→ **Assigned task**: Work out how many lines below contain "board", then write only that number.

→ **Input records**:
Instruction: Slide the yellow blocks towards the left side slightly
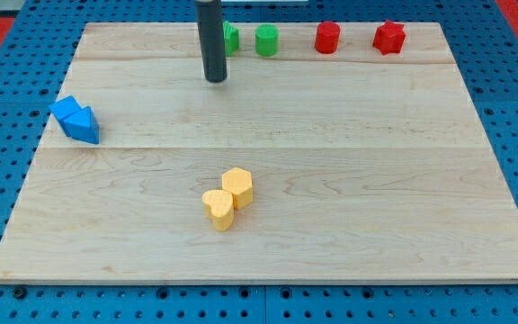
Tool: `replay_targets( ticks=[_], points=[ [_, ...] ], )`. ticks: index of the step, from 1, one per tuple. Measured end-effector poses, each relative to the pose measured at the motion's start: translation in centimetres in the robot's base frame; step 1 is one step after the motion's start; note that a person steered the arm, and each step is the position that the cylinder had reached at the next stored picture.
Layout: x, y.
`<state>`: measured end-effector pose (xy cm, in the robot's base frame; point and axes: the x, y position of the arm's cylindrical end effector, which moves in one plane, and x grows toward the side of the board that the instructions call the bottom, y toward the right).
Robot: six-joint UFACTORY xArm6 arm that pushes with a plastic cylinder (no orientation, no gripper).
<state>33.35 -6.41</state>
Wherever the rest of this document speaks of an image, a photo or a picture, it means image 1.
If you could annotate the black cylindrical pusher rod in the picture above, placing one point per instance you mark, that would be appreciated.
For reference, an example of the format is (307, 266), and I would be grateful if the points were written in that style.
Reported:
(210, 29)

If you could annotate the green star block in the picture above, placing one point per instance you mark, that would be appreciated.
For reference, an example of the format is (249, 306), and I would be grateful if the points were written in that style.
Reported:
(231, 38)

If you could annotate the green cylinder block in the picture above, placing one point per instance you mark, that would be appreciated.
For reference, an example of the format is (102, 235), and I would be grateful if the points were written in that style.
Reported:
(266, 40)

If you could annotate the red cylinder block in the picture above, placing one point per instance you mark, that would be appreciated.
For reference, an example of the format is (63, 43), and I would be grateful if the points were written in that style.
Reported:
(327, 37)

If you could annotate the blue triangle block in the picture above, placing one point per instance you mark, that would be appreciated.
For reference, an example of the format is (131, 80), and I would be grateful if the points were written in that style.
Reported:
(83, 126)

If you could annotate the yellow hexagon block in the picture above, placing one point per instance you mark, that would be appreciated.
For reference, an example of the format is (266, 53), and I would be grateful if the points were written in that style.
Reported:
(239, 183)

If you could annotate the blue cube block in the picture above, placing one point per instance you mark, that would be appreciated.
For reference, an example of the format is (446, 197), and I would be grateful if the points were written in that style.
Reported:
(64, 108)

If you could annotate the red star block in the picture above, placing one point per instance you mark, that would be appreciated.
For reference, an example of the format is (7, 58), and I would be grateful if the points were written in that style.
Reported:
(389, 38)

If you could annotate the wooden board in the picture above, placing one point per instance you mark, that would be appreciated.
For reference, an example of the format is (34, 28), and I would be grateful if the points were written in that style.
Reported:
(367, 168)

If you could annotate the yellow heart block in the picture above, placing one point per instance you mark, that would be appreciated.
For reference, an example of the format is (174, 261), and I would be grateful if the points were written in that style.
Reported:
(219, 208)

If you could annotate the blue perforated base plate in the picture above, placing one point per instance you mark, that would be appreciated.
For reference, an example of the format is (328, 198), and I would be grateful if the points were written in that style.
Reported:
(34, 59)

→ **Solution**: 2